Não obstante, nunca devemos
esquecer, enquanto estivermos na Terra, que seremos contrariados em tudo. A
humanidade ainda está muito atrasada, e poucas pessoas sabem cumprir todos os
seus deveres. Como temos de viver em relação com muitas, tanto na família como
no círculo das amizades, nunca nos faltarão contrariedades. Por isso, enquanto
estivermos na Terra devemos viver alertas, escudando-nos no amor, na admiração
e na adoração ao Pai, sem limites, e pondo toda a nossa esperança na grandeza
da sua obra. É ela a casa onde teremos de viver eternamente. É necessário,
pois, seguir a lei divina, ensinada por nosso Senhor e Mestre. É necessário
pô-la em prática, tendo grande fé e amor pela palavra do Senhor.
E se algum dia as angústias da
vida nos perseguirem, não olvidemos as suas palavras: “Bem-aventurados os que
sofrem, pois deles será o Reino dos Céus”. Façamos que a confiança na sua
promessa nos dê valor e força para tudo suportar, lembrando que a existência
terrena não é mais do que um sopro, um período curtíssimo de nossa existência
universal, e que, pelos dias e noites que sofrermos na Terra, se soubermos
conformar-nos e seguir o exemplo dos mártires e dos justos, teremos mil anos de
repouso e felicidade.
Animai-vos, meus irmãos! Vós que
sofreis, deixai que o corpo se faça em pedaços ou sucumba aos golpes da dor, mantendo
o espírito fortalecido na prática da submissão e do valor moral. Permanecei
fiéis a Deus, o Senhor Supremo, no cumprimento da sua lei. Não olvideis que a
recompensa superará todos os vossos desejos e todas as vossas esperanças.

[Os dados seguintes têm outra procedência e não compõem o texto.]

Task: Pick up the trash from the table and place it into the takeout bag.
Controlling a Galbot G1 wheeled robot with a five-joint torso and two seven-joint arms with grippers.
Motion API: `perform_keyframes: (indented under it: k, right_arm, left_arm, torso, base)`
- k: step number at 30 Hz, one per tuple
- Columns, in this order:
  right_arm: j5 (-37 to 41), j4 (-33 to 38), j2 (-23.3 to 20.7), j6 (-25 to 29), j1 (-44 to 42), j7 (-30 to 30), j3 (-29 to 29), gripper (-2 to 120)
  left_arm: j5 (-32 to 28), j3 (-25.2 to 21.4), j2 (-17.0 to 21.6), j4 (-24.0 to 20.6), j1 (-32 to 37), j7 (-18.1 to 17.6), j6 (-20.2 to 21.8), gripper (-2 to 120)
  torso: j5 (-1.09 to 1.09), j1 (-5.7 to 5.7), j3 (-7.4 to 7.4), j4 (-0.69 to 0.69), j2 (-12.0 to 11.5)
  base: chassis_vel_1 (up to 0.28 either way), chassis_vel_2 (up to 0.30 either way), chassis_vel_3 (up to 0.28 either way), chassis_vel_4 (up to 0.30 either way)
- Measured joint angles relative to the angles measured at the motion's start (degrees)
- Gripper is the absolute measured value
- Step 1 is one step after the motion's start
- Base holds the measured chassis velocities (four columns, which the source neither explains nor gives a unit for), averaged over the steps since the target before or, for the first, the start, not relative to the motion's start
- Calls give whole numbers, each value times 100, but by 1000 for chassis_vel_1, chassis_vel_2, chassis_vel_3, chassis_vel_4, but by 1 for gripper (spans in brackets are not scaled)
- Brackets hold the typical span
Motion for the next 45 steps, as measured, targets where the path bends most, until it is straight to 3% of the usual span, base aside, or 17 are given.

Aconselhamos, por fim, ao irmão
que estiver angustiado pela tentação, que procure um irmão digno de confiança,
abrindo-lhe o seu coração e pedindo a sua ajuda. Consideremos, porém, que as
pessoas consultadas nessas ocasiões, que bem podem ser os presidentes de
reuniões ou de Centros, devem ser prudentes, misericordiosas, caritativas,
meigas no falar e no agir, capazes de toda a abnegação, amando a Deus e
submissas ao Senhor e às suas leis. Devem considerar, ao ser consultadas por
essas almas enfermas, que exercem a função de guias espirituais, e que podem
fazer muito bem ao consulente, se souberem responder com segurança, mansidão e
caridade.
É necessário haver entre os
espíritas pessoas experientes na prática da virtude, da caridade, do amor ao
próximo, da adoração ao Pai e da veneração ao Senhor, porque só assim esses
irmãos terão luz suficiente para atender aos casos de necessidade, ajudar aos
demais e dar-lhes a mão no intricado labirinto da vida. Bem aventurado o que se
esforça para chegar a esse estado! Pois não conhecerá as trevas e merecerá a
confiança dos que vivem no Alto e dos que vivem na Terra. É assim que, depois
desta morada terrena, chegaremos a entrar no Reino de Deus.
[1] O TESOURO DOS ESPÍRITAS – Miguel Vives y Vives
[2] Em Mateus, 12:43-45, Jesus ensina que o espírito
imundo afastado do homem, volta mais tarde, e encontrando a casa limpa e
adornada, passa a habitá-la de novo, na companhia de mais sete espíritos,
piores do que ele.
E acrescenta: “E são os
últimos atos desse homem piores do que os primeiros”. (N.T.)